__Work order__
Within the records below, reproduce without change the lines from the line that has "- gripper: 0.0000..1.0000" through the line that has "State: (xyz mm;", and only those.

[Data entries]

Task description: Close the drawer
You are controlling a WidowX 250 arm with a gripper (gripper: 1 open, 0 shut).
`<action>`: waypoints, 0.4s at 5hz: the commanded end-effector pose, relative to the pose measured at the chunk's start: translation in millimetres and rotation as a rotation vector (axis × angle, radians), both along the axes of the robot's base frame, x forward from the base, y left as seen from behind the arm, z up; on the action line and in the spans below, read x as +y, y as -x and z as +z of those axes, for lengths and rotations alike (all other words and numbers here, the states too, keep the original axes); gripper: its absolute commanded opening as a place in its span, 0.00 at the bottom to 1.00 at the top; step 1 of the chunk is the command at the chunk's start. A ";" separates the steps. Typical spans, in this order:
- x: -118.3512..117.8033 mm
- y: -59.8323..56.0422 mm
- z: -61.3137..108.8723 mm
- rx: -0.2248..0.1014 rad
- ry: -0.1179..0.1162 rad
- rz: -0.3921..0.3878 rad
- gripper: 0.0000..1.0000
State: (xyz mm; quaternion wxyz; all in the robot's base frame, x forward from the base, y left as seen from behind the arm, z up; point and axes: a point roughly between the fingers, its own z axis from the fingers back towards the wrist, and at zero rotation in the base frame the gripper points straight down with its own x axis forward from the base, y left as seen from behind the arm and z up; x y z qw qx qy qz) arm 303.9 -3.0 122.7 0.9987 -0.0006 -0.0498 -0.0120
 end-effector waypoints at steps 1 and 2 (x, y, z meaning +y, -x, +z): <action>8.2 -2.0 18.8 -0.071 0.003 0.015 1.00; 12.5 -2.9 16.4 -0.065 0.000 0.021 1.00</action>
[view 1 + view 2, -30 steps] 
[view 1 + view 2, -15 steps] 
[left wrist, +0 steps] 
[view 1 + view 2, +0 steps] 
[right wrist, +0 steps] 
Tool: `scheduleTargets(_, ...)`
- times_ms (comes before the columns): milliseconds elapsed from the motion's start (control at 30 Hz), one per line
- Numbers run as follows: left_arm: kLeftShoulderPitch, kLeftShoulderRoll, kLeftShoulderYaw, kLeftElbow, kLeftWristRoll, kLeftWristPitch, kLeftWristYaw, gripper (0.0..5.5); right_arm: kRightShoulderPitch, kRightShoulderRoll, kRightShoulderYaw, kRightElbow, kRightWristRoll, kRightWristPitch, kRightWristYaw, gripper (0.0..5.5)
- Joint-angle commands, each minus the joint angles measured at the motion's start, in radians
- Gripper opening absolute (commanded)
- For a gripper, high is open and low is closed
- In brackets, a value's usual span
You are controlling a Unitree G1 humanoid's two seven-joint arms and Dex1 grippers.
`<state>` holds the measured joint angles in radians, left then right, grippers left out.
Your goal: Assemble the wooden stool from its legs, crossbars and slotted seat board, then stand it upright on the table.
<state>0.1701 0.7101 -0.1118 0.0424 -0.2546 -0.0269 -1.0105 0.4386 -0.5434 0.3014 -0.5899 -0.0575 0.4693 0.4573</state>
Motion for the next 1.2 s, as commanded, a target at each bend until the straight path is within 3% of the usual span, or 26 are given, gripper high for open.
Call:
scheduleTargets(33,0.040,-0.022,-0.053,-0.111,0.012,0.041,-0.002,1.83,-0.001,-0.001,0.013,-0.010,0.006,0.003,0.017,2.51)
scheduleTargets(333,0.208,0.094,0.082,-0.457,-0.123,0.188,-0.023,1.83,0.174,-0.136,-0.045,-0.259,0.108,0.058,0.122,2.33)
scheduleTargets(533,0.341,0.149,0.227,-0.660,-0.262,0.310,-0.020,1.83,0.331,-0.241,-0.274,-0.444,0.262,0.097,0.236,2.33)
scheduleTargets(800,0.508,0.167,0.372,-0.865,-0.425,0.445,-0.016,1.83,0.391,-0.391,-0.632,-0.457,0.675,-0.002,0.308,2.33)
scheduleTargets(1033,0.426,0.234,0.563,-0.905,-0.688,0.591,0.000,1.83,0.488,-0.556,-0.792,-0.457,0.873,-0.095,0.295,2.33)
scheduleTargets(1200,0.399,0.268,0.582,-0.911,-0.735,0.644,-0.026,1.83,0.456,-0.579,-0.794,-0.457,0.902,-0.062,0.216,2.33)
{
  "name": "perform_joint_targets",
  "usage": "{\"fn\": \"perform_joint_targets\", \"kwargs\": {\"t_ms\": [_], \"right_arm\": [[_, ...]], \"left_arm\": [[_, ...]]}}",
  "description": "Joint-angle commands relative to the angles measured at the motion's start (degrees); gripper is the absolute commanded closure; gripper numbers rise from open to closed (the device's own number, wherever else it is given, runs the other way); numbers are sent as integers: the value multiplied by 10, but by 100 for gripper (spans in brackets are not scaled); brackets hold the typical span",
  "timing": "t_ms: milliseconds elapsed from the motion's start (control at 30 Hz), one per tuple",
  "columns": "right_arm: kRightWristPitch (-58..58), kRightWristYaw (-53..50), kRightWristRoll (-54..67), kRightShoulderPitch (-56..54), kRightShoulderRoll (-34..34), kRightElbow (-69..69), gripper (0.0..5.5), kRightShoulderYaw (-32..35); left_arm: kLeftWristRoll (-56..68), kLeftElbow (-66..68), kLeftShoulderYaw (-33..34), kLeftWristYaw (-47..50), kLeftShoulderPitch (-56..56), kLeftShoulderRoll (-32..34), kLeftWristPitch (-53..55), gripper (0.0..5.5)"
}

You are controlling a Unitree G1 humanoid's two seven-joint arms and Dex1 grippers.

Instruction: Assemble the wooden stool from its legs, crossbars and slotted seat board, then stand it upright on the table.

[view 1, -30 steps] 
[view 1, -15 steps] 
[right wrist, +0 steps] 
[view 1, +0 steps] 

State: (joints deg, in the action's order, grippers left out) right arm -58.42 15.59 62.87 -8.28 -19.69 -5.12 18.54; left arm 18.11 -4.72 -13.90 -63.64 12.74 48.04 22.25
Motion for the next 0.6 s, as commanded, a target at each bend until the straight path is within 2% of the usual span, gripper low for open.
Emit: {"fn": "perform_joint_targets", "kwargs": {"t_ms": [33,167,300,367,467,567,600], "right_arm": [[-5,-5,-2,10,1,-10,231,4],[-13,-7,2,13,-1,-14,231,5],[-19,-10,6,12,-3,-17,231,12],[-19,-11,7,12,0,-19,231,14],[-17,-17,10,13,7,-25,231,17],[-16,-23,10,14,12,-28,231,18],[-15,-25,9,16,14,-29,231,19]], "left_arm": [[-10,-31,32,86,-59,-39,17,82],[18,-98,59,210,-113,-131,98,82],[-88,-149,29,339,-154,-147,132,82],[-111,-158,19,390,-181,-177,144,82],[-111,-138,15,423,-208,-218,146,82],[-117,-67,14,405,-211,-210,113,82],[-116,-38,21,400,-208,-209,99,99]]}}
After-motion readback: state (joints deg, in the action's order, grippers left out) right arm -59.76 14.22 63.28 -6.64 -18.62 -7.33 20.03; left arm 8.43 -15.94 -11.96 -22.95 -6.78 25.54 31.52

__Result of the exercise__
- gripper: 0.0000..1.0000
State: (xyz mm; quaternion wxyz; all in the robot's base frame, x forward from the base, y left as seen from behind the arm, z up; point and axes: a point roughly between the fingers, its own z axis from the fingers back towards the wrist, and at zero rotation in the base frame the gripper points straight down with its own x axis forward from the base, y left as seen from behind the arm and z up; x y z qw qx qy qz) arm 303.9 -3.0 122.7 0.9987 -0.0006 -0.0498 -0.0120

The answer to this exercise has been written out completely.